- Born: Michael Zane Gordon April 4, 1941 Minneapolis, Minnesota, U.S.
- Died: January 9, 2024 (aged 82) Woodland Hills, California, U.S.
- Occupation: Screenwriter

= Michael Z. Gordon =

American musician and songwriter (1941–2025)

Michael Zane Gordon (April 4, 1941 – January 9, 2024) was an American screenwriter, producer, musician and composer.

==Early life==
Gordon was born in Minneapolis, Minnesota on April 4, 1941, and grew up in Rapid City, South Dakota. He has two sisters. He and his family moved to Glendale, California in 1957, and moved to Los Angeles, California shortly thereafter. Gordon graduated from Fairfax High School in 1958.

==Music career==
Gordon, a self-taught musician, formed his first rock band, the Marketts (originally spelled "Mar-Kets"), in 1961. Gordon wrote and co-produced the band's first hit song, "Surfer's Stomp," shortly after the group was formed. In 1961 the band signed with co-producer Joe Saraceno under the Warner Bros. label.
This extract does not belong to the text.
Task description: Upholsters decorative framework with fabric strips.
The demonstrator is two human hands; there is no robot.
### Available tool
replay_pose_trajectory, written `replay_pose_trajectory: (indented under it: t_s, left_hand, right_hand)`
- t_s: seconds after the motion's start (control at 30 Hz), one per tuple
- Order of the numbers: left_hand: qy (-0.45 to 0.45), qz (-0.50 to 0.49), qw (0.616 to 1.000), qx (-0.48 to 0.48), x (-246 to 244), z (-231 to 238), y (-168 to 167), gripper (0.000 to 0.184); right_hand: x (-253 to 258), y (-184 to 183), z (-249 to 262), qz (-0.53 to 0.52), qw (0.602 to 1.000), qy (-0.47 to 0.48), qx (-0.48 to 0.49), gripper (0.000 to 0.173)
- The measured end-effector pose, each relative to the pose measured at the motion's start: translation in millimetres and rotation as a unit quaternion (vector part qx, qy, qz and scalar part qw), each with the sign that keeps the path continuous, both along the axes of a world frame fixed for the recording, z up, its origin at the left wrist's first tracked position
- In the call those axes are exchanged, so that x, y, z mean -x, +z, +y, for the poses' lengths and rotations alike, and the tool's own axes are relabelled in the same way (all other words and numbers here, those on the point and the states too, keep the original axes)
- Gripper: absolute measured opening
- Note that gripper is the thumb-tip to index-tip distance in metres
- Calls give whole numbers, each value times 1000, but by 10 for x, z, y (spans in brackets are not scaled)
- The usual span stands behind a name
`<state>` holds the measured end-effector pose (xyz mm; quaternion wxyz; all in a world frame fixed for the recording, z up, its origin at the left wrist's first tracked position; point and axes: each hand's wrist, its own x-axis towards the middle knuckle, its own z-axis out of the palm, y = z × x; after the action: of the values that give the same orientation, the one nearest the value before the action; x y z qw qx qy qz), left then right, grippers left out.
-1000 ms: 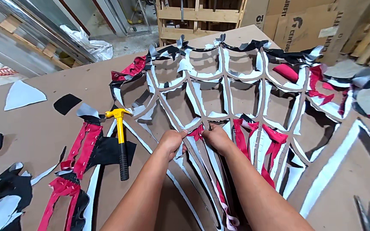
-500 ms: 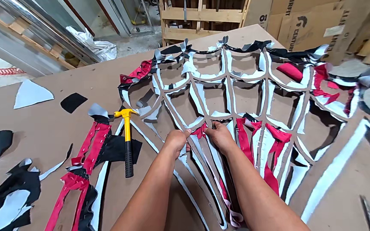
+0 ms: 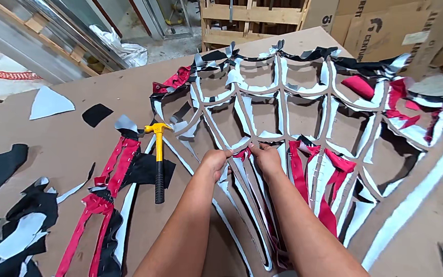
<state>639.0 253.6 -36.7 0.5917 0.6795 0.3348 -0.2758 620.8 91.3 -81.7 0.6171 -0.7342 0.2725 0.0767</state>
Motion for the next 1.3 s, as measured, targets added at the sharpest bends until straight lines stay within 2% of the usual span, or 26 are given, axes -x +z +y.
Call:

Gordon formed his second band, the Routers, in 1962. The Routers and the Marketts were contemporaries and Gordon worked with both groups over the same time period using different musicians for each group. The Routers are best known for their 1962 hit, "Let's Go (Pony)."

While on tour with the Routers, Gordon wrote the Marketts' first release on the Warner Bros. label, "Outer Limits" (later changed to "Out of Limits" for legal reasons). The song sold over a million copies, topped the charts on stations nationwide, and earned Gordon a BMI award. "Out of Limits" is a popular choice for TV and film soundtracks; it can be heard in Pulp Fiction (1994), Slayground (1983), The Outsiders (1983) and Mafioso: The Father, the Son, (2004). The Marketts' music is also credited on "Saturday Night Live," The Name of the Game is Kill (1968), A Killing on Brighton Beach (2009), and Dirty Little Trick (2011), among others.

Following his touring career with the Marketts and the Routers, Gordon returned to Hollywood in 1966 and teamed up with Jimmy Griffin. Together they wrote more than sixty songs, with 51 of them being recorded by hit artists of the 1960s. These songs include "Love Machine" and Ed Ames' "Apologize," which earned Gordon his second BMI award. Gordon is credited on 179 songs in the BMI catalogue. His songs have been recorded by artists such Cher, the Standells, Lesley Gore, Gary Lewis, and Brian Hyland. Gordon's songs – particularly "Surfer's Stomp," "Let's Go" and "Out of Limits" – have appeared in a variety of television shows and movies, including The Outsiders and Pulp Fiction, among others.

While filming an upcoming documentary entitled Out of Limits: The Michael Z. Gordon Story on his life and career, the filmmakers discovered an untitled and unrecorded piece of sheet music Gordon had written in 1963. The song was taken into the studio and recorded in a session supervised by Gordon. The session was filmed for the documentary and the resulting song (which was subsequently titled "1963") will be released in conjunction with the film, making the length of time between the writing and release of the song 55 years.

==Film career==
Gordon is also known for his work in film and television production. He has credits as film producer, composer, musical producer, and screenwriter. With respect to project selection, Gordon remarks, "I think that it is important for the industry to know that I just don't do any film that comes along. I try to do meaningful films that may not be financially successful, but receive critical acclaim." Gordon notes, "Not every project is going to be a big success. But if people walk away and say 'that was a well-made movie,' then I'm happy."

Gordon's film and television music credits include
The Outsiders re-release (2005),
21 Jump Street (1987),
Married... with Children (1987),
The Wonder Years (1988),
Angels in the Endzone (1997),
From the Earth to the Moon (1998), and
Mafioso: The Father, The Son (2004).

His screenwriting credits include
Mafiosa (TV series, 2006),
Slaughter Creek (2011), and Dirty Little Trick (2011).

Production credits include Narc (2002) starring Ray Liotta and Jason Patric;
In Enemy Hands (2004) starring William Macy and Lauren Holly;
Shortcut to Happiness (2004), starring Anthony Hopkins, Alec Baldwin, Jennifer Love Hewitt and Dan Aykroyd;
Mafioso: The Father, The Son (2004);
Silent Partner (2005), starring Tara Reid and Nick Moran;
Shattered (2008);
Jack and Jill vs. the World (2008), starring Freddie Prinze Jr., Taryn Manning and Peter Stebbings.

==Personal life and death==
Gordon resided in the Los Angeles area. He died in Woodland Hills, California on January 9, 2024, at the age of 82.